§ **Exercise details**
Using the data that follows, return exactly the lines from the one that contains "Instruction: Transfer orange" through the one that contains "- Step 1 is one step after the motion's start", ends included.

§ **Data records**
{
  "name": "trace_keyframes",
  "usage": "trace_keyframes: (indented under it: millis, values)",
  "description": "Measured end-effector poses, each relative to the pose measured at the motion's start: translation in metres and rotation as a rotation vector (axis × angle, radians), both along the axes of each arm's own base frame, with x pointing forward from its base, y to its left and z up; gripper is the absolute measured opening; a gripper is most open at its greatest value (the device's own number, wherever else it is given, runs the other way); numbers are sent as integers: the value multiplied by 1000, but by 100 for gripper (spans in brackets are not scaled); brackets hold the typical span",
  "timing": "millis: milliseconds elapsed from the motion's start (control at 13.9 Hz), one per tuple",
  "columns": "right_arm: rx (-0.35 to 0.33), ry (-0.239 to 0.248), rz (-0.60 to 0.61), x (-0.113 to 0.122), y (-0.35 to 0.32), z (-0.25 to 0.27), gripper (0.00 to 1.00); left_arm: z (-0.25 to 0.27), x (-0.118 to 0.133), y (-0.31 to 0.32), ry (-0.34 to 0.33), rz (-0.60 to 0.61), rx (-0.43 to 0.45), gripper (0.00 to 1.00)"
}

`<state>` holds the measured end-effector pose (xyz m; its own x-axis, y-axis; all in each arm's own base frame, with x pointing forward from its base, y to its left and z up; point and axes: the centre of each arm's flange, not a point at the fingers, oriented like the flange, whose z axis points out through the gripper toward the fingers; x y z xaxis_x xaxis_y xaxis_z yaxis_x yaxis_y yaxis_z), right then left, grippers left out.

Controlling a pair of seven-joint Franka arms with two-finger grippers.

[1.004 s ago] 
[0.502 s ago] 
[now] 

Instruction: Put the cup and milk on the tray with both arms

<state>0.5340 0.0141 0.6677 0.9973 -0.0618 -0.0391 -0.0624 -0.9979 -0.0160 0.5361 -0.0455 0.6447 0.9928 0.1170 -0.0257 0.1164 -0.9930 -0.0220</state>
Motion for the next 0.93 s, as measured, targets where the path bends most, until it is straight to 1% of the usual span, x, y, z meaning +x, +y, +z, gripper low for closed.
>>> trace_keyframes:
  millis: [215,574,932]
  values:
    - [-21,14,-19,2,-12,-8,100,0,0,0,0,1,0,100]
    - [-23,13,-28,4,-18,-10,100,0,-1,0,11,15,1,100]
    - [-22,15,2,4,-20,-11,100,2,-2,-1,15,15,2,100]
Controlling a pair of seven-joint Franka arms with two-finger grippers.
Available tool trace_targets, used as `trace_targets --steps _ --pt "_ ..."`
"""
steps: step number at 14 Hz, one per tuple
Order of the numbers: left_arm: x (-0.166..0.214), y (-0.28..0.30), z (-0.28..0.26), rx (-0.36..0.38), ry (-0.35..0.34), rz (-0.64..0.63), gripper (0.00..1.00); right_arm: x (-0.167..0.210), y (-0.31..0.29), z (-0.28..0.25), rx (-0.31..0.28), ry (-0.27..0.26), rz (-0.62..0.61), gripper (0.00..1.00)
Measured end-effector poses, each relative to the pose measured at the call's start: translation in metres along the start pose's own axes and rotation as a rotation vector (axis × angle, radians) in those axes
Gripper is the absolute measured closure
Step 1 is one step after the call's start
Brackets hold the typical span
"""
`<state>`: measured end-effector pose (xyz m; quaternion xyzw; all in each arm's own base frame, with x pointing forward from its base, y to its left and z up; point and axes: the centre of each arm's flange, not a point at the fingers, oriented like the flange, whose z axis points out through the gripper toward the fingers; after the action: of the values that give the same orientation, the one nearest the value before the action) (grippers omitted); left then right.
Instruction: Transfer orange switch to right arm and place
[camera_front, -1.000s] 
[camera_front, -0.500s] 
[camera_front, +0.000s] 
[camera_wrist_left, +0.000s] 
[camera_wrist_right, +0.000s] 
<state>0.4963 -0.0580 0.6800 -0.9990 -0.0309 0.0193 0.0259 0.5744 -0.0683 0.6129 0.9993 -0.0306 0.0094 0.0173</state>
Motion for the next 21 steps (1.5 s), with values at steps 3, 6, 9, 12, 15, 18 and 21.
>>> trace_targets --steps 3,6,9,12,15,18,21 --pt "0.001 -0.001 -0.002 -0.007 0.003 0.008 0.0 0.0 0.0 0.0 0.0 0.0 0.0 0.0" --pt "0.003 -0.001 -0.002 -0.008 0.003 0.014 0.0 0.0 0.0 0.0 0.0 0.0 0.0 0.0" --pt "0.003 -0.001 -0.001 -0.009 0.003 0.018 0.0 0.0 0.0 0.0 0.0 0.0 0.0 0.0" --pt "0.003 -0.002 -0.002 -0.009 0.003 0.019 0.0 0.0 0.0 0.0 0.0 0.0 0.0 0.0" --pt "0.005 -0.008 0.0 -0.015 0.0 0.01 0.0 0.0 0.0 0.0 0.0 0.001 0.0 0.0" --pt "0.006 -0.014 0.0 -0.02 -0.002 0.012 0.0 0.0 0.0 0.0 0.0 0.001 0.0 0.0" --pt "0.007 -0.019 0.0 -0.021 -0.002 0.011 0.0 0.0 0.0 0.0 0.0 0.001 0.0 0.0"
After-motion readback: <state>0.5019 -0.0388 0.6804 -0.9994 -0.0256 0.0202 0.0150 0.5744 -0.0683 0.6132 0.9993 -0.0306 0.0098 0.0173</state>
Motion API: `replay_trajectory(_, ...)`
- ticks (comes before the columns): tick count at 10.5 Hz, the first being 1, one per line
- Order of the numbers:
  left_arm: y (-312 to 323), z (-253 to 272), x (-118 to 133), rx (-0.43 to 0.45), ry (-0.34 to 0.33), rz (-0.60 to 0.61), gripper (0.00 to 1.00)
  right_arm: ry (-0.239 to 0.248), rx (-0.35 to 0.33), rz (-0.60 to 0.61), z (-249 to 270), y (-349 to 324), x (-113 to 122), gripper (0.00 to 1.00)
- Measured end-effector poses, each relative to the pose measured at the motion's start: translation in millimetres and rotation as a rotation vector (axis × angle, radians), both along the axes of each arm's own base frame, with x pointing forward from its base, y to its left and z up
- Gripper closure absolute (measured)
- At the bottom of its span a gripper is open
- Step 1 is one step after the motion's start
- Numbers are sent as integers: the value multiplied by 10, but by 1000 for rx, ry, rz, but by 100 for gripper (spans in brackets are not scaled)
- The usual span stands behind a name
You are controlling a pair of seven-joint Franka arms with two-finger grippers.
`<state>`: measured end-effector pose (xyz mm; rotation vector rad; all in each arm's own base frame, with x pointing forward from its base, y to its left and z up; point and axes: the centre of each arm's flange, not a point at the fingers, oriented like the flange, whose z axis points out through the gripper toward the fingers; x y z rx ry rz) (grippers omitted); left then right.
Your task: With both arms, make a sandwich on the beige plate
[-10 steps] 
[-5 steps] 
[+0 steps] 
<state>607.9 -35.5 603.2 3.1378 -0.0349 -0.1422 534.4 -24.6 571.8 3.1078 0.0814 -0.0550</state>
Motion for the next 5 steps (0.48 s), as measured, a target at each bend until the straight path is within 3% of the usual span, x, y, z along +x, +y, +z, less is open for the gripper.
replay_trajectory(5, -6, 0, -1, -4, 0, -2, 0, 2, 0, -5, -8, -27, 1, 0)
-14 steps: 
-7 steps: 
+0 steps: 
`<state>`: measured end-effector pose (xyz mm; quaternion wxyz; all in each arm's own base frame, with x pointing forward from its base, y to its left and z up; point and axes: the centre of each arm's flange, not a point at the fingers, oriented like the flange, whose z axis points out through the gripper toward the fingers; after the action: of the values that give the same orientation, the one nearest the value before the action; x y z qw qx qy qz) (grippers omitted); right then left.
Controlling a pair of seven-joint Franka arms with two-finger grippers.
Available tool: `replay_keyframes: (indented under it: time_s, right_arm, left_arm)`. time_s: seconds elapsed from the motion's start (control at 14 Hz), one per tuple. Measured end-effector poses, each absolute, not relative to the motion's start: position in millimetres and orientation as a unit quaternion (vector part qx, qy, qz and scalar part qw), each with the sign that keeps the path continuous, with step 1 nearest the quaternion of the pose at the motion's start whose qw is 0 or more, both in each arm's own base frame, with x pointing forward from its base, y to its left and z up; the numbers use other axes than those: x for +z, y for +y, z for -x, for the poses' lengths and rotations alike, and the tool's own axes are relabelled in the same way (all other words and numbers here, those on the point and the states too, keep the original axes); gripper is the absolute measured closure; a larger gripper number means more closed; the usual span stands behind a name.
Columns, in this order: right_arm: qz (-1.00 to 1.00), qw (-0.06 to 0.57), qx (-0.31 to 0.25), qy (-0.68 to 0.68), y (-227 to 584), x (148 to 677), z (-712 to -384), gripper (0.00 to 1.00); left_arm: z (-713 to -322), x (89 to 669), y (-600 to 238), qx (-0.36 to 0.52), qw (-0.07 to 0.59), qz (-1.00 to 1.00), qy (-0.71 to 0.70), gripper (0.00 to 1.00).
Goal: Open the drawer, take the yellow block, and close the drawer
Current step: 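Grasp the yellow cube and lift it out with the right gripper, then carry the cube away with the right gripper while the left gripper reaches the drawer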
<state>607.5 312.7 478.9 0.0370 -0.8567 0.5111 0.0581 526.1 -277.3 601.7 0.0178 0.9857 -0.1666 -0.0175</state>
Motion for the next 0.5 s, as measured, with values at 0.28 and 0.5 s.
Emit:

§ **Response to the task**
Instruction: Transfer orange switch to right arm and place
[camera_front, -1.000s] 
[camera_front, -0.500s] 
[camera_front, +0.000s] 
[camera_wrist_left, +0.000s] 
[camera_wrist_right, +0.000s] 
<state>0.4963 -0.0580 0.6800 -0.9990 -0.0309 0.0193 0.0259 0.5744 -0.0683 0.6129 0.9993 -0.0306 0.0094 0.0173</state>
Motion for the next 21 steps (1.5 s), with values at steps 3, 6, 9, 12, 15, 18 and 21.
>>> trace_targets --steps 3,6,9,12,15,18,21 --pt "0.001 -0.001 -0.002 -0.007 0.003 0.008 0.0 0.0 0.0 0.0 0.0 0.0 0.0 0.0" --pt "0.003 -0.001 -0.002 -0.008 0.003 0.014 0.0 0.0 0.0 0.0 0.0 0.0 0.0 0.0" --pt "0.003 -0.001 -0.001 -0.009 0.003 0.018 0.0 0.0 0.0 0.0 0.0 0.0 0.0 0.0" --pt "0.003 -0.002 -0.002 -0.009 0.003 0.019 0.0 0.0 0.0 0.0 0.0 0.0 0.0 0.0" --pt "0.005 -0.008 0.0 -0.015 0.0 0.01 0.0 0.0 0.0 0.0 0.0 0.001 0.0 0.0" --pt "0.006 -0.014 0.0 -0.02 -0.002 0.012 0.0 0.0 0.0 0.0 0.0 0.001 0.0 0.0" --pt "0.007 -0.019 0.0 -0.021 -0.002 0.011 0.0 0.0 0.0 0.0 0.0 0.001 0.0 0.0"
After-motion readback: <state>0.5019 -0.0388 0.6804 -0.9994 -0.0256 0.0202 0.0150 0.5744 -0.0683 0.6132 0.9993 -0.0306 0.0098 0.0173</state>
Motion API: `replay_trajectory(_, ...)`
- ticks (comes before the columns): tick count at 10.5 Hz, the first being 1, one per line
- Order of the numbers:
  left_arm: y (-312 to 323), z (-253 to 272), x (-118 to 133), rx (-0.43 to 0.45), ry (-0.34 to 0.33), rz (-0.60 to 0.61), gripper (0.00 to 1.00)
  right_arm: ry (-0.239 to 0.248), rx (-0.35 to 0.33), rz (-0.60 to 0.61), z (-249 to 270), y (-349 to 324), x (-113 to 122), gripper (0.00 to 1.00)
- Measured end-effector poses, each relative to the pose measured at the motion's start: translation in millimetres and rotation as a rotation vector (axis × angle, radians), both along the axes of each arm's own base frame, with x pointing forward from its base, y to its left and z up
- Gripper closure absolute (measured)
- At the bottom of its span a gripper is open
- Step 1 is one step after the motion's start

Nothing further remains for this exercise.